SIS director 'concerned' over SIS communications with Thompson and Clark

Director General of the SIS Rebecca Kitteridge.
Director General of the SIS Rebecca Kitteridge. Photo credit: NZSIS

Director General of the Security and Intelligence Service (SIS) Rebecca Kitteridge has raised concern about communications between the SIS and security firm Thompson and Clark.

She said a trove of emails released under the Official Information Act on Tuesday "raise questions in relation to conduct and possible bias in favour of Thompson and Clark" and those questions are now the subject of an internal investigation.

In a letter attached to the OIA release, Ms Kitteridge said: "I expect high standards of professionalism and conduct from all NZSIS staff.
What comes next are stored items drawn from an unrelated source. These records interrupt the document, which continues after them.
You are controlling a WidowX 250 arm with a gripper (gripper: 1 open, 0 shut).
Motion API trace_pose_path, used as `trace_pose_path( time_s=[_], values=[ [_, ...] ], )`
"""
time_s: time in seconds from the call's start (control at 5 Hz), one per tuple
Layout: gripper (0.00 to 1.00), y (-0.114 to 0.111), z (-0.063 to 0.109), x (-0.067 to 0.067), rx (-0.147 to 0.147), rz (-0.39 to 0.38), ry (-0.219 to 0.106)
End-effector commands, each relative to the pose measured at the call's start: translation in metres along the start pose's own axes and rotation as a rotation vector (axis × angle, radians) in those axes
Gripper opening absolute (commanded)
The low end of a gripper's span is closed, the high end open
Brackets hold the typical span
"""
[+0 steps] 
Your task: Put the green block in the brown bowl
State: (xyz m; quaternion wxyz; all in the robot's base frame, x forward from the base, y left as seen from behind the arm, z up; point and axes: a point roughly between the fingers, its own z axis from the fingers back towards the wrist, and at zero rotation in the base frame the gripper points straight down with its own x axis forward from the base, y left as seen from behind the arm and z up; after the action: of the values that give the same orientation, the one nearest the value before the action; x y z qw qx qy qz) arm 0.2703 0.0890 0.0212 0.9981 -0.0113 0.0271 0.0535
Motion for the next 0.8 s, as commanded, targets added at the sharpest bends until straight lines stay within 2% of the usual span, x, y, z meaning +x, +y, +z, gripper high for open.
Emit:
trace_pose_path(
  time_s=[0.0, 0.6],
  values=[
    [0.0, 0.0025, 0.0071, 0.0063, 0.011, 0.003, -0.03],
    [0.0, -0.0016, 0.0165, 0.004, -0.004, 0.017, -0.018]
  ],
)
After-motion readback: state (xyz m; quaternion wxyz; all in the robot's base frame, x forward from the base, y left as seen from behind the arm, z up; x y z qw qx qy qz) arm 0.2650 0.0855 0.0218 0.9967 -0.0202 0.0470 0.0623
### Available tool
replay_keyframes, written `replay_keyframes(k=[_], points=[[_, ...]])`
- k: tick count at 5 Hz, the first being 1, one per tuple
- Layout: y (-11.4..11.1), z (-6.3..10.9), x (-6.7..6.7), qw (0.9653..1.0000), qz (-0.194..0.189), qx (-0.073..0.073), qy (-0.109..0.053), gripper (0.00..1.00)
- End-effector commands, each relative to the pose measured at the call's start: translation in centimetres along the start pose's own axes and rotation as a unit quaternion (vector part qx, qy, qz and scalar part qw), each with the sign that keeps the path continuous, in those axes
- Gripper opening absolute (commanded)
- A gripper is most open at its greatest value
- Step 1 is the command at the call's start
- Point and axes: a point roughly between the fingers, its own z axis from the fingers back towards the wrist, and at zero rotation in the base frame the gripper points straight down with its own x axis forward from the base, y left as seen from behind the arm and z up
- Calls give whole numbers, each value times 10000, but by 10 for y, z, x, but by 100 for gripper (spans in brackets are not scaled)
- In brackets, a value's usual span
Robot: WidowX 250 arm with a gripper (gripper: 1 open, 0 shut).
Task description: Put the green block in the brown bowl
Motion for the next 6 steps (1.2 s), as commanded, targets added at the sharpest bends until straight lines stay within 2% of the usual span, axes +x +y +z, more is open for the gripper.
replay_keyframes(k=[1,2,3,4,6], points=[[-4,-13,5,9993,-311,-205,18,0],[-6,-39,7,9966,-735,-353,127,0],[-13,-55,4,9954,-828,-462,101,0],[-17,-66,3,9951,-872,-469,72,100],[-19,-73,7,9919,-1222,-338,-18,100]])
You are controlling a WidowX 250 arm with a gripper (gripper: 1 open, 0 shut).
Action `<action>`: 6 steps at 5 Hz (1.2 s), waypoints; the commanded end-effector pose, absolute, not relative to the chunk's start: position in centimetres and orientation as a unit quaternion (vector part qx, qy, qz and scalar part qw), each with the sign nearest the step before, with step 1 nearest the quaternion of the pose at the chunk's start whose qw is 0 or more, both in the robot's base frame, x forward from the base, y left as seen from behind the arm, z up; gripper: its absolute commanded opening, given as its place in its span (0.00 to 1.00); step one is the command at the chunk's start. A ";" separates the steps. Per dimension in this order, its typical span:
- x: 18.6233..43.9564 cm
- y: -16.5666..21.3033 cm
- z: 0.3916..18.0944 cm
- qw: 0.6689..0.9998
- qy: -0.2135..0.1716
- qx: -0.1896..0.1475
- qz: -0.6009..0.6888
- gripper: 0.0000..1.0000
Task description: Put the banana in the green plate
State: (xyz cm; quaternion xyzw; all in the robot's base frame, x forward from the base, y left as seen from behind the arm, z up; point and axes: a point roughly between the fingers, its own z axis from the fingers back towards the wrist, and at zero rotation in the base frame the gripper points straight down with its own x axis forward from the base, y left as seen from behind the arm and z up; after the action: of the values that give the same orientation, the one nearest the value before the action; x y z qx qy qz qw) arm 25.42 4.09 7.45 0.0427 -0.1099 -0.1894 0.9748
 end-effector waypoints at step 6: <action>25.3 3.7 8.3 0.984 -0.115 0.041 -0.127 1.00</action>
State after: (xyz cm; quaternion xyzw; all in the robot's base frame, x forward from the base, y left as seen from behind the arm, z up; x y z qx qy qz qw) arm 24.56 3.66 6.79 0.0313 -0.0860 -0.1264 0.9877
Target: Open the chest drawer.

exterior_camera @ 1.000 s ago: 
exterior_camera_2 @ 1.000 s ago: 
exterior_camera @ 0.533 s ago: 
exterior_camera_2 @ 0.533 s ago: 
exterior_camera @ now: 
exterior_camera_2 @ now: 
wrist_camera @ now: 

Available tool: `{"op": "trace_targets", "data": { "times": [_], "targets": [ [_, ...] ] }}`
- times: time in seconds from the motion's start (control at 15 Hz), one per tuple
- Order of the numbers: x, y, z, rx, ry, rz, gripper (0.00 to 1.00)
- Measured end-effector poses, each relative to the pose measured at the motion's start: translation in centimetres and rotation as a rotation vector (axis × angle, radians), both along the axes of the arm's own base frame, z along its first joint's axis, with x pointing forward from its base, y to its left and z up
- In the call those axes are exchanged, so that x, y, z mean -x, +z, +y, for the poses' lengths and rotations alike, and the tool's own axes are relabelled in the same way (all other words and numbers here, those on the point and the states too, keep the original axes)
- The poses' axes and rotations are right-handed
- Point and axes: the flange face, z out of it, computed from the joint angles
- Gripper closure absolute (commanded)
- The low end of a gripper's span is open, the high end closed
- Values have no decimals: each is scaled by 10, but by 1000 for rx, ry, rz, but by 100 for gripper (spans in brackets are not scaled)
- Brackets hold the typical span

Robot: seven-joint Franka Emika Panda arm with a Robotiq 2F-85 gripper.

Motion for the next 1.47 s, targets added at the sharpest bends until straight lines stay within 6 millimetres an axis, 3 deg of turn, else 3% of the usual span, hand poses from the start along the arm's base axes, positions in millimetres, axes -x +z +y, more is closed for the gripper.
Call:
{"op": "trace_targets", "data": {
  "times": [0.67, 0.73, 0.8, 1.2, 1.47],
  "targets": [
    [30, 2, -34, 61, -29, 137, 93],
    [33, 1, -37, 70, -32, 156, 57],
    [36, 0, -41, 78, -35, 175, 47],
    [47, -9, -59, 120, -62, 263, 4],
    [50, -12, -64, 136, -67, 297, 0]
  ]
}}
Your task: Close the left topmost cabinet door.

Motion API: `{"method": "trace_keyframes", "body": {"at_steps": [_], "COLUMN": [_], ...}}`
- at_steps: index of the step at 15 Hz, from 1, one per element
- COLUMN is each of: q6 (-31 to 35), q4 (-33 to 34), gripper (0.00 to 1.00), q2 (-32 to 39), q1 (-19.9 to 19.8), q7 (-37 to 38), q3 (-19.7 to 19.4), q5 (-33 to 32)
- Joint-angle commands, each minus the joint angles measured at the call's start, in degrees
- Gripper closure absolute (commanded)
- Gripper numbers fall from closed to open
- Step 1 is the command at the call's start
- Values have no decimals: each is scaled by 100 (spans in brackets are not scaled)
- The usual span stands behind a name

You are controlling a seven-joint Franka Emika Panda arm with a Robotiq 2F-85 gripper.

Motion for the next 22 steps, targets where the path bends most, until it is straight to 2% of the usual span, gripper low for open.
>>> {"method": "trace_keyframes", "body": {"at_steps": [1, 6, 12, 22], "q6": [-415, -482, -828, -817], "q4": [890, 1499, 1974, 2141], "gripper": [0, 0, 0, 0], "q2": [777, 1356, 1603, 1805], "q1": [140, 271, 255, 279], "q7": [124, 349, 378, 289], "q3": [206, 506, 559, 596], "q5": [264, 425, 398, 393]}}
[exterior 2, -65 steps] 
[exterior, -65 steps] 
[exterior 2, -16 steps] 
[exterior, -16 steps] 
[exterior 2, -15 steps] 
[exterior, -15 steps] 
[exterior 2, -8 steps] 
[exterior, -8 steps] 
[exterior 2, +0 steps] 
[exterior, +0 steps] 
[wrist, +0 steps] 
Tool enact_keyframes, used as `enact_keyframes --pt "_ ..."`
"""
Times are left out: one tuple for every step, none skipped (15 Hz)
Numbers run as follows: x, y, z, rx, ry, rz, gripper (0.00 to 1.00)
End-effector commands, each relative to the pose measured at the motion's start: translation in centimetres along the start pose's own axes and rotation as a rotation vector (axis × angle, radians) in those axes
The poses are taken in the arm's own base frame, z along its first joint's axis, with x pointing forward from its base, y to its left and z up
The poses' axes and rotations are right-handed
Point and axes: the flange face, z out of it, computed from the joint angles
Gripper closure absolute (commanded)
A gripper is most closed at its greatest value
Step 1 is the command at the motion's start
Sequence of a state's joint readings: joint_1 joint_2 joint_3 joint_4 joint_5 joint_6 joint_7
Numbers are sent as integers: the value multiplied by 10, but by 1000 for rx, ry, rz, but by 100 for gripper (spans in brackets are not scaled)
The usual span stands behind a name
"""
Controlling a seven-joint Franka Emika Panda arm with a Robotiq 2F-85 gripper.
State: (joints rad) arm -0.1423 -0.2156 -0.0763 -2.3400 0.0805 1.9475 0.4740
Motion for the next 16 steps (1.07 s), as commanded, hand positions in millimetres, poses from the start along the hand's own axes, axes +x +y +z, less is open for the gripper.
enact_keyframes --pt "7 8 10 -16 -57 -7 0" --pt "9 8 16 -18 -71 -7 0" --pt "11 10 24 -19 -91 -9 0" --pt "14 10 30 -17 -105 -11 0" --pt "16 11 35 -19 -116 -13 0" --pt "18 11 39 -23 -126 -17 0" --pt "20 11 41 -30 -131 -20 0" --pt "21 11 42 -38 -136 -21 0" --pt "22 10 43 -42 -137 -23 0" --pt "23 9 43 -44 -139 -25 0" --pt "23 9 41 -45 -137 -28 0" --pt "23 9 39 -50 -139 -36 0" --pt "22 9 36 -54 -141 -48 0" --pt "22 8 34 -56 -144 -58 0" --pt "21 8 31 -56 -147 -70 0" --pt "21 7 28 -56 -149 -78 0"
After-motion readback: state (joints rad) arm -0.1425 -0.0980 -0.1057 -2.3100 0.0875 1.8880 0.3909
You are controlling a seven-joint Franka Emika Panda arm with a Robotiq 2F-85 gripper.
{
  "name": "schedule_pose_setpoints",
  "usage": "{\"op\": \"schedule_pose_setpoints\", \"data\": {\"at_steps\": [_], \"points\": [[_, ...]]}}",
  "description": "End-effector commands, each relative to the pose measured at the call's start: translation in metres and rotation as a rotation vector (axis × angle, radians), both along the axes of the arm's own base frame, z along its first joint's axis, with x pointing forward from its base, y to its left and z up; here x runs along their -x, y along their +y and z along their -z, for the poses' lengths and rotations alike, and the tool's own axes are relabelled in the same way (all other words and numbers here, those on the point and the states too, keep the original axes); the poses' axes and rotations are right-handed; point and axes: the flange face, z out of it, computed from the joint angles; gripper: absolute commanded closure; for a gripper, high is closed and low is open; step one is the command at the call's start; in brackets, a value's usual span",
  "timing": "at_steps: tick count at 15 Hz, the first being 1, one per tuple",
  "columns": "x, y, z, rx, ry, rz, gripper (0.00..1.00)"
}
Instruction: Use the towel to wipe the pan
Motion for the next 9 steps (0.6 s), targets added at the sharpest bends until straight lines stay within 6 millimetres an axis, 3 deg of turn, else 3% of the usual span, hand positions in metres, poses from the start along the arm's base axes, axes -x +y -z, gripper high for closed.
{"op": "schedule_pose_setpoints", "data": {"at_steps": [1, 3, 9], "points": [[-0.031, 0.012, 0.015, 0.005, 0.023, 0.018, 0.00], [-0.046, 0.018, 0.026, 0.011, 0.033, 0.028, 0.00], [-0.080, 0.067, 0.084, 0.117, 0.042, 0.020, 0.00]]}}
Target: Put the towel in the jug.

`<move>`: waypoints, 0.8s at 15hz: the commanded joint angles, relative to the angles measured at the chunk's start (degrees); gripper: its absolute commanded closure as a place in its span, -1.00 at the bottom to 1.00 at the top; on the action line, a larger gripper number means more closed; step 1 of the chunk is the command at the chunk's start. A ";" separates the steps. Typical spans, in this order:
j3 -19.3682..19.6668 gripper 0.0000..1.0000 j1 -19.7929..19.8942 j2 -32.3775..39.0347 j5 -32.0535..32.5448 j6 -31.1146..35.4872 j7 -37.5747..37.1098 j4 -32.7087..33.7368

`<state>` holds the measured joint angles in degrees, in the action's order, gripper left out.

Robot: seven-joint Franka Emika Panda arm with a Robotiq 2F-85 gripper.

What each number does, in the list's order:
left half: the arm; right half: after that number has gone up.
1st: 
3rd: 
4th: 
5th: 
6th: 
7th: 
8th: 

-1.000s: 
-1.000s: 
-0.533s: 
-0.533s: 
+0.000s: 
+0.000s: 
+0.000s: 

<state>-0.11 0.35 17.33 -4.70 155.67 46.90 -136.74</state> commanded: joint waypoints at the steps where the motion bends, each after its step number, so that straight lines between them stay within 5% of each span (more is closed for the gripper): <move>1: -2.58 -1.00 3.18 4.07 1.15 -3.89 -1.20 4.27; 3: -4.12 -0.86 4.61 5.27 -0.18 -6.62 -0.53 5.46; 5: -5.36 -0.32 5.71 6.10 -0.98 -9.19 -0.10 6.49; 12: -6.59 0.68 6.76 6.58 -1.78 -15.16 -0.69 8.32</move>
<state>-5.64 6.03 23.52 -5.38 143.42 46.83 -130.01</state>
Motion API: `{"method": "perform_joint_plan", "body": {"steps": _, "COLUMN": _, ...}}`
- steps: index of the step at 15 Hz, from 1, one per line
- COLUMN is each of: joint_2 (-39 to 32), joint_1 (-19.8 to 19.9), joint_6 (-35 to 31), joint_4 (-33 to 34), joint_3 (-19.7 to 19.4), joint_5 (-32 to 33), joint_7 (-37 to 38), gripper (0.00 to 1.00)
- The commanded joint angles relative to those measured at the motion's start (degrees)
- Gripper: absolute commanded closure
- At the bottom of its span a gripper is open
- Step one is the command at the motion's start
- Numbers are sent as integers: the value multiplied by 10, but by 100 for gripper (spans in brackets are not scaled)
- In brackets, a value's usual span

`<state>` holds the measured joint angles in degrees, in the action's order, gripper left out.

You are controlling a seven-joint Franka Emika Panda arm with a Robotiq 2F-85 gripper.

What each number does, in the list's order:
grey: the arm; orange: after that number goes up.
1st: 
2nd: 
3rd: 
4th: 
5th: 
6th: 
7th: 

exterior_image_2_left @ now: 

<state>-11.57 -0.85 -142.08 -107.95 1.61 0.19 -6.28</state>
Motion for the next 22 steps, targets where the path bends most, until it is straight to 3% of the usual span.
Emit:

The tone of some of the emails being released...raise concerns about the standards of professionalism being displayed."

Though Ms Kitteridge says the SIS did not engage with the firm's private investigation services, emails between staff members from SIS and Thompson and Clark appear to show a close relationship.  

The emails also include a plan for an SIS staff member to visit Southern Response - the Government insurer tasked with handling earthquake claims in Christchurch.

An email from a Thompson and Clark staff member asked an SIS staff member: "fancy doing an overnighter and seeing if I can get you in to do Southern Response - they have indicated that they want to go down the PSR path".

SIS director 'concerned' over SIS communications with Thompson and Clark
Photo credit: SIS

The SIS Protective Security Requirements (PSR) team provides security advice and consultancy to government agencies.

Some of the emails between the staff members have an informal tone, with plans to "grab a beer" and "catch up for lunch". 

Earlier on Tuesday State Services Commissioner (SSC) Peter Hughes announced he'd widened an inquiry into private spying to include all Government departments.

It came after serious questions were raised about contact with Thompson and Clark by the New Zealand Security Intelligence Service (SIS) and Ministry of Primary Industries (MPI).

The fresh material came to light in Official Information Act requests to MPI and the SIS.